I’d like to see Megan Fox wash THIS in a bikini!
I hope he lays that thing down and the fireball is fucking magnificent.
jelly much?
Riding a moped is liking riding Michael Bay. You may have to do it to get from point “A” to point “B”, but you’d rather no one know about it.
Mopeds and scooters are two different things. A Moped has peddles.
Looks like Michael Bay had Megan Fox painted silver. Nice upgrade.
Gerard Diepardeau must be on the meth! That was fast!
Frankly, Depardieu did it better.
It transforms into a robot that fucks him in the ass.
Is he doing “GoBots” next?
Thinks to himself ‘Well, at least it’s not as gay as that SmartCar.
Jon Bon Jovi does one Aleve commercial…
You know what the worst part of being a scooter rider s?

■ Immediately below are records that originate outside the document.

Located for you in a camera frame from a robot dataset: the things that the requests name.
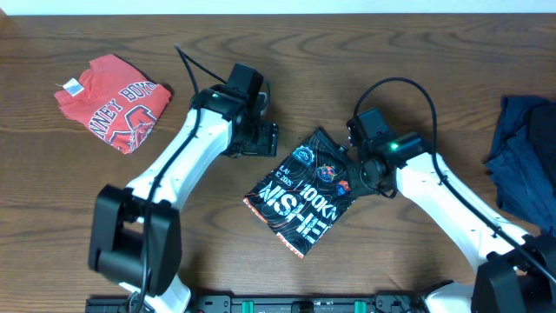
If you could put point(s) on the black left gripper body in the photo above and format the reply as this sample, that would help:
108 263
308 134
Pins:
255 141

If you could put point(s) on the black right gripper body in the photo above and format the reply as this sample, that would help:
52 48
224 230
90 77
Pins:
362 180

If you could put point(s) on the black orange patterned jersey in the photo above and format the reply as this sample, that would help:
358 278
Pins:
303 197

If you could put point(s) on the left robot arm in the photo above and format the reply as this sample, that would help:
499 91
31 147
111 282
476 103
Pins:
136 239

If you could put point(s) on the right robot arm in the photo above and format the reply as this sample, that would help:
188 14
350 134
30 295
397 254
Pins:
509 264

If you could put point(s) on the red folded t-shirt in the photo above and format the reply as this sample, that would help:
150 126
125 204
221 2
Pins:
114 101

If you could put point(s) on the navy blue t-shirt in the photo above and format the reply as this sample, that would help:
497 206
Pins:
522 160

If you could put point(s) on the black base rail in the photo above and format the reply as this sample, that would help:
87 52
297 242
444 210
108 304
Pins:
221 303

Coming out to your parents.
If you choose a scooter over a real motorcycle you should only be allowed to direct romantic comedies.
This is not my scooter! This is my Eagle One Megathrust with the optional sidewinder rockets and built in inflatable supermodel. (Helicopter chase not pictured.)
The guy in the Smart Car called him a pussy.
John Bon Jovi on a scooter???
“Yeah? Well, I’ll bet your penis doesn’t fit in the ignition of YOUR car!”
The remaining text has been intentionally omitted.